Von der Leyen said she would always support “those who want to reform the EU”, such as the European Parliament.

“And yes, that means including through a European convention and treaty change, if and where it is needed,” she told EU lawmakers in Strasbourg.

However, the EU executive’s chief pointed out that the EU “cannot” and “should not wait for treaty change to move ahead with enlargement”. Opponents of enlargement have often touted the issue of the EU’s unwieldy decision-making structure and the need for an informal reform before it can take on any new members.
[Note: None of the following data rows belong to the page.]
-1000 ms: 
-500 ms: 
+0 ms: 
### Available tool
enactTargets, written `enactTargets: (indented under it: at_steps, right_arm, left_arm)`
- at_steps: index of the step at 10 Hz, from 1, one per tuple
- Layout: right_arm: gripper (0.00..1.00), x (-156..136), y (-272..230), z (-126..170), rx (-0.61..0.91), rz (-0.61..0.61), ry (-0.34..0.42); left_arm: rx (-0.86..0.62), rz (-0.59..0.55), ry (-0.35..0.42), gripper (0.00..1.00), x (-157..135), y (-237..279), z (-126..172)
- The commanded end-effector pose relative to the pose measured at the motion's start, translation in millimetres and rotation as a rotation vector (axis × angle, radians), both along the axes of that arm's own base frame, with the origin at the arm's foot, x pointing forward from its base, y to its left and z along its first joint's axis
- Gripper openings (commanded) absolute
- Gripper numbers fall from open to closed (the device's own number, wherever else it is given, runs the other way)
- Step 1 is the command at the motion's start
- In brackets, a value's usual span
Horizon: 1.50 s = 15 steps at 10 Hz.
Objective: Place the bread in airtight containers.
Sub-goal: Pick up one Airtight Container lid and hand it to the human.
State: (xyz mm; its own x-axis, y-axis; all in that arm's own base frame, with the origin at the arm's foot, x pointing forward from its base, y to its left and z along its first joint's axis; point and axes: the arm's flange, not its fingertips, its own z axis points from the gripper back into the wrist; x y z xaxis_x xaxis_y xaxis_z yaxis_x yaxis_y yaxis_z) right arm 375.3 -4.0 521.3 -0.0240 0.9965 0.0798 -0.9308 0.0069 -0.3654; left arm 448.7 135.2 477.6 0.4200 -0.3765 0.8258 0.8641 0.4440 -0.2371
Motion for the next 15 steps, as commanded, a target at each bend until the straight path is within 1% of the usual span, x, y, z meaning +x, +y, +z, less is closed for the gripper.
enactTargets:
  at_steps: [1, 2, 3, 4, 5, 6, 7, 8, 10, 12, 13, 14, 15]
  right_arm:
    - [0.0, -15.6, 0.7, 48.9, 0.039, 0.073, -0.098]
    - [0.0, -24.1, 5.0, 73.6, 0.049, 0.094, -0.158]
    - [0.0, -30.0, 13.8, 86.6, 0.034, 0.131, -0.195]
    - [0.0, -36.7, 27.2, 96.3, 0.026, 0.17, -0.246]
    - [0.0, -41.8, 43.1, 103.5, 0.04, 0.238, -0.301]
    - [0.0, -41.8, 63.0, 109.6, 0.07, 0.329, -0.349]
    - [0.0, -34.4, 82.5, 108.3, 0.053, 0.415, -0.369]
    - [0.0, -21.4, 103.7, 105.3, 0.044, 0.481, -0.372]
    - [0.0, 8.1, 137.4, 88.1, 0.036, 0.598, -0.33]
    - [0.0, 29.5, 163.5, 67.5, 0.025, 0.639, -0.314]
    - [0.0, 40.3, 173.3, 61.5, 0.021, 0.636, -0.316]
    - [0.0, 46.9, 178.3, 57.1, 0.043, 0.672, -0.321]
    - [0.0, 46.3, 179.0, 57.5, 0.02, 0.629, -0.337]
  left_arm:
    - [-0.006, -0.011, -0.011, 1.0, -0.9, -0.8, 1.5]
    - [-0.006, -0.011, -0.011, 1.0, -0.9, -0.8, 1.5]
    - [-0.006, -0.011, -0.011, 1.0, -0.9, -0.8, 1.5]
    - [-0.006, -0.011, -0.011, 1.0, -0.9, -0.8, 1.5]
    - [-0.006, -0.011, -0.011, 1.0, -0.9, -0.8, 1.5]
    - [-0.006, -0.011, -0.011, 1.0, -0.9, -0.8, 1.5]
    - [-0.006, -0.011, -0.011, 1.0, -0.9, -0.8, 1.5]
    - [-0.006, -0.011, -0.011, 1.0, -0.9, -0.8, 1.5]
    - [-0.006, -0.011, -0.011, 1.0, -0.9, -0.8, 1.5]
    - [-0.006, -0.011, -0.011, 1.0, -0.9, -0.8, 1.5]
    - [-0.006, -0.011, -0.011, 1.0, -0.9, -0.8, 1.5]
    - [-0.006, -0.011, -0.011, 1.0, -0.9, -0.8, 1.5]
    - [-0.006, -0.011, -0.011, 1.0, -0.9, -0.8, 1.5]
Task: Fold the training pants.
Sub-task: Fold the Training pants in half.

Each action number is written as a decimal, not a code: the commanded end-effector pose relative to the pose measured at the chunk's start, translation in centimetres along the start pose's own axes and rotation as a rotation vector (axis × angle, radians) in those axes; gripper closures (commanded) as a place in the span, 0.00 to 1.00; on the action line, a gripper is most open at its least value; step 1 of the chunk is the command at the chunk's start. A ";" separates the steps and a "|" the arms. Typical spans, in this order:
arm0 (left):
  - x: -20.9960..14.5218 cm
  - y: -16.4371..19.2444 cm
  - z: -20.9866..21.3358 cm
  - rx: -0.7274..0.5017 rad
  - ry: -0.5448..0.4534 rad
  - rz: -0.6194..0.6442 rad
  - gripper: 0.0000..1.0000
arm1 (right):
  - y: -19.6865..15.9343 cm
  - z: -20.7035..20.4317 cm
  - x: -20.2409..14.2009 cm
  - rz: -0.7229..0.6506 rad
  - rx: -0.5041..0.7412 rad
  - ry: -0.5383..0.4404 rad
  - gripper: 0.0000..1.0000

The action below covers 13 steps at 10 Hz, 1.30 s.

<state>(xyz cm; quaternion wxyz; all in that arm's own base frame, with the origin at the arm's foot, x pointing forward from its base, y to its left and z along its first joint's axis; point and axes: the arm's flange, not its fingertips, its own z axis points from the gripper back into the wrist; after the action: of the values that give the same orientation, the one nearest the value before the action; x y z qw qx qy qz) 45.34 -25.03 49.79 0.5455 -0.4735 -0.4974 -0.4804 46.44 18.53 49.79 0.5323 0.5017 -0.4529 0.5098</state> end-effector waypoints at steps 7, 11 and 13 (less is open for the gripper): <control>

Centre-left MEP Gabriele Bischoff, one of the EU lawmakers who worked on the Parliament’s report to call for a treaty convention, told a press conference on Wednesday that those who are “in favour of enlargement” have to consider the necessity of treaty change.

In last year’s State of the Union speech, von der Leyen gave stronger support for a treaty convention, as part of the follow-up measures approved by citizens in the Conference of the Future of Europe (CoFoE), a year-long participative democracy experiment where participants had a say in shaping EU policymaking.

“Von der Leyen is not opposed to the convention,” said Green/EFA MEP Daniel Freund, who also worked on the file to open the convention, but pointed out that she is not a “cheerleader” for treaty reform.

In June 2022, the Parliament approved a resolution asking the Council to vote on the opening of a convention to reform the European treaties.

The Council reacted by circulating a questionnaire among member states last summer to test attitudes towards the plan, and there appears to be little appetite among national governments to re-open the treaties against the backdrop of the ongoing war in Ukraine and the cost of living crisis.

Since then, the Parliament’s constitutional affairs committee (AFCO) has been working on a report with reform proposals for the convention based on the recommendations made by CoFoE that will be voted on Thursday (14 September) in the committee and “before the end of the year” in the plenary. The goal of the rapporteurs is to force a vote by the Council – which would in this case vote with a simple majority and not with unanimity – before the end of this legislative mandate in June 2024.

According to Renew MEP Guy Verhofstadt, the convention would then start after the new European Parliament takes office.